Cold Specks is the stage name of Somali Canadian singer-songwriter Ladan Hussein, who was previously known as Al Spx. Her music has been described as doom-soul. The name Cold Specks is taken from a line in James Joyce's Ulysses ("Born all in the dark wormy earth, cold specks of fire, evil lights shining in the darkness.").

She released her debut album, I Predict a Graceful Expulsion, on May 21, 2012, on Mute Records and Arts & Crafts in Canada. The album was a short-listed nominee for the 2012 Polaris Music Prize.

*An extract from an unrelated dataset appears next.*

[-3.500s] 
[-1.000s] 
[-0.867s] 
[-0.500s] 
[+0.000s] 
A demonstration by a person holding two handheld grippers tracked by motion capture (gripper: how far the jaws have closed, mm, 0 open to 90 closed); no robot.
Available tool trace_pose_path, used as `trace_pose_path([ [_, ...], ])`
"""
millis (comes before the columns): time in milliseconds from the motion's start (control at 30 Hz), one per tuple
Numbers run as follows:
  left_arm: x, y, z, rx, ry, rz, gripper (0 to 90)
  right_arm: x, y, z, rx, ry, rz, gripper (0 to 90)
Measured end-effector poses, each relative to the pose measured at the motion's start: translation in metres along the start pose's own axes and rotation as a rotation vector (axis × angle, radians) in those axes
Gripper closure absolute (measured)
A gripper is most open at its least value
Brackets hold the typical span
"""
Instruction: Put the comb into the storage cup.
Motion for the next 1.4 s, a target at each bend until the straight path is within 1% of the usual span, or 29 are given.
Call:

Her second album, Neuroplasticity, was released on August 26, 2014. It featured trumpet playing by Ambrose Akinmusire and backing vocals from Michael Gira of Swans, was supported in part by selected dates opening for Sufjan Stevens on his Carrie & Lowell Tour, and was long-listed for the 2015 Polaris Music Prize. Her third album, Fool's Paradise, followed in 2017.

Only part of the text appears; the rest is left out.